ElasticSearch as a Database System
As far as (no-SQL) databases go ElasticSearch is pretty advanced.
What does it support?
- Key value lookups
- Complex domain object as JSON
- Unnormalized objects
- Normalizied Objects
- Transations at the document level (but no transactions spanning multiple documents)
- Arbitrary Filters (Search)
- Advanced grouping of results
- Joins are possible at the client side only (by issuing multiple queries from the client and joining there)
- Horizontally scalable (just add more servers when your data grows)

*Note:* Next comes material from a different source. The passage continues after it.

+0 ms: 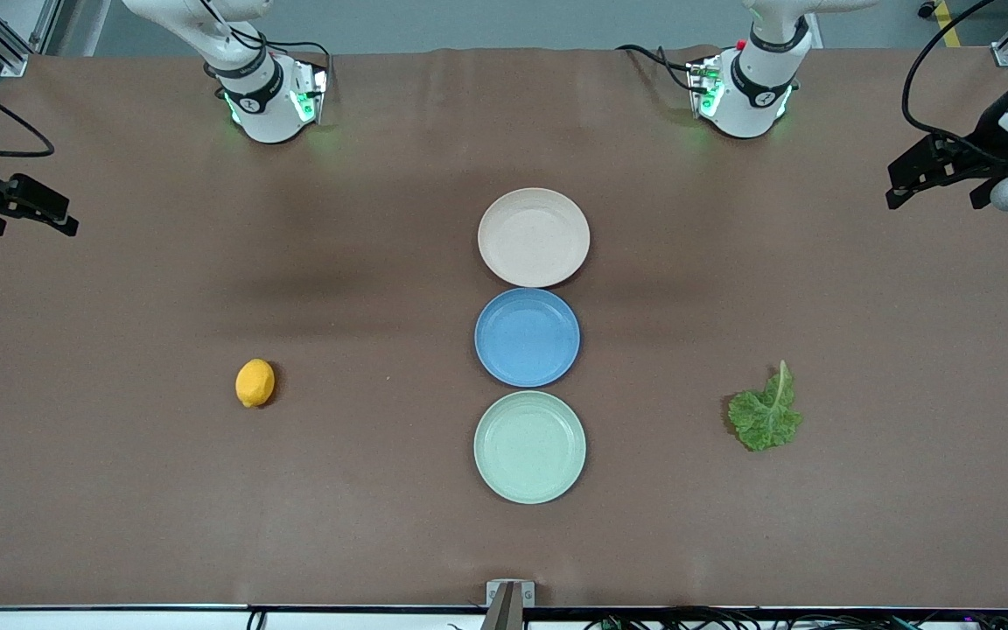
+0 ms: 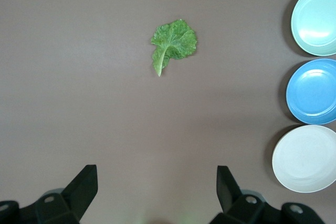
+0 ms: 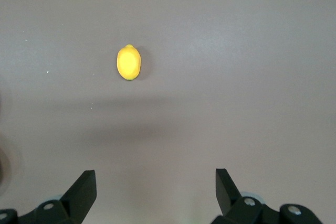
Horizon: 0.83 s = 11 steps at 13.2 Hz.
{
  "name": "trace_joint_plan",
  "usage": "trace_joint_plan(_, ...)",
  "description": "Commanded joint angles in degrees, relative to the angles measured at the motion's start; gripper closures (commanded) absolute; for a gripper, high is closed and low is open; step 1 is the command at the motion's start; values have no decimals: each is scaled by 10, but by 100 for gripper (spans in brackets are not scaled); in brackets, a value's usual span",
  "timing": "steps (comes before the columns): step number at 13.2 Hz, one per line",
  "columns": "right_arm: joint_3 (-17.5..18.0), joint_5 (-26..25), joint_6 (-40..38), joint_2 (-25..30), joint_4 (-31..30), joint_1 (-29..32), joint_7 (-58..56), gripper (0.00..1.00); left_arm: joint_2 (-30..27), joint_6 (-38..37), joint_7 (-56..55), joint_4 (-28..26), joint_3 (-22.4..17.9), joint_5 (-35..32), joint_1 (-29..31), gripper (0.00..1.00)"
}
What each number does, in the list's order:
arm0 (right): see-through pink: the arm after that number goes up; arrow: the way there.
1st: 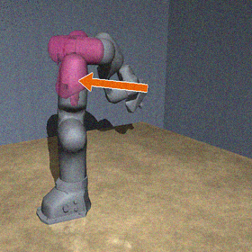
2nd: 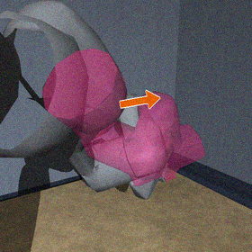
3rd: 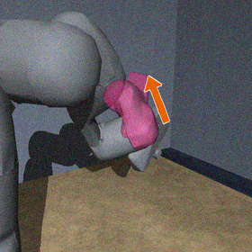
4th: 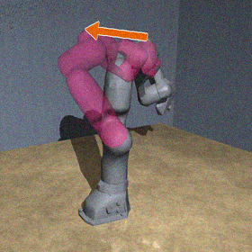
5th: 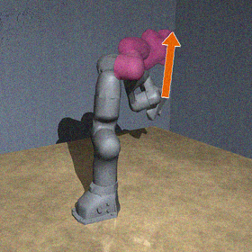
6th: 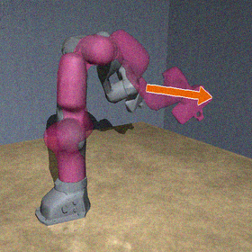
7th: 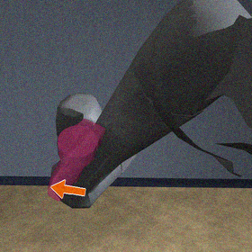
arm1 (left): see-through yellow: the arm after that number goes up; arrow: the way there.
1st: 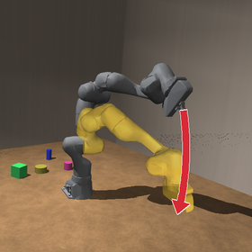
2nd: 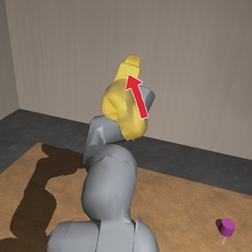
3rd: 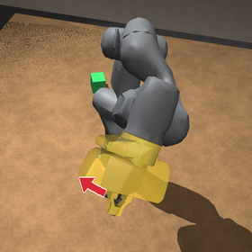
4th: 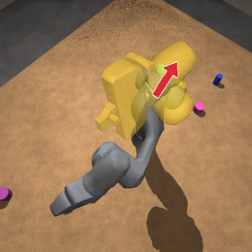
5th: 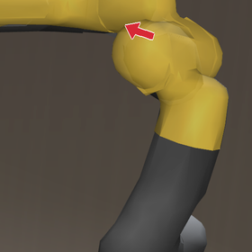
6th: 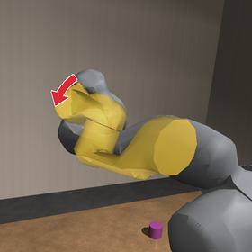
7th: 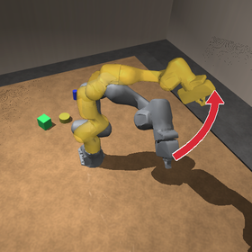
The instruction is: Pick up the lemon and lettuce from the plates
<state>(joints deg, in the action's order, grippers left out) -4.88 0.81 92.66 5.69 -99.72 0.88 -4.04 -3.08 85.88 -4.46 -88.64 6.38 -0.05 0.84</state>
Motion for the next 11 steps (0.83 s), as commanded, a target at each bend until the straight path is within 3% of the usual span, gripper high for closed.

- via a plugin ElasticSearch also supports SQL
- much faster than SQL databases
The two most advanced features compared to other databases are search via the inverted index and grouping of the results. It turns out that to build a flexible analytics engine, those two properties are enough.
The code at a glance
- Delete index
- Create index
- Create user mappings
- Create question mappings
- Create users script
- Create questions script
- List users
- List questions
- Number of questions for each keyword
- Trending questions
Example
Let’s say we are building a website like stackoverflow. The main entities are:
- user
- question
- answer
- activity_log (users posting/answering and viewing questions)
- vote
- job_listing
The user entity can be represented as:
entity user{ user_id: string first_name: string last_name: string location: string web_site: string about_me: string interests: [string] experience: list[ { role: optional[string] company: optional[string] }] job_search_status: looing|notlooking }
The question entity can be represented as:
entity question{ title: string full_text: string created_at: string last_modified_at: string user_id: string }
entity answer{ full_txt: string created_at: string last_modified_at: string }
Implementation
Creating index and collection schemas
- Creating an index (and give it a name, e.g. mystackoverflow)
curl -XPUT 'localhost:9200/mystackoverflow' -d ' { "settings" : { "index" : { "number_of_shards" : 10, "number_of_replicas" : 1 } } } '
1.1. Verify the index
curl -XGET 'http://localhost:9200/mystackoverflow/'
1.2. Update the index with mappings for a user
curl -XPUT 'localhost:9200/mystackoverflow/_mapping/user' -d ' { "properties": { "first_name": { "type": "string", "analyzer": "standard" }, "last_name": { "type": "string", "analyzer": "standard" }, "location": { "type": "string", "analyzer": "standard" }, "about_me": { "type": "string", "analyzer": "english" }, "interests" : { "type" : "string", "index": "not_analyzed" }, "created_at": { "type": "date", "format": "date_hour_minute_second_millis" } } } '
1.3. Update the index with mappings for a question
- TODO: upgrade the schema (not possible on existing collections)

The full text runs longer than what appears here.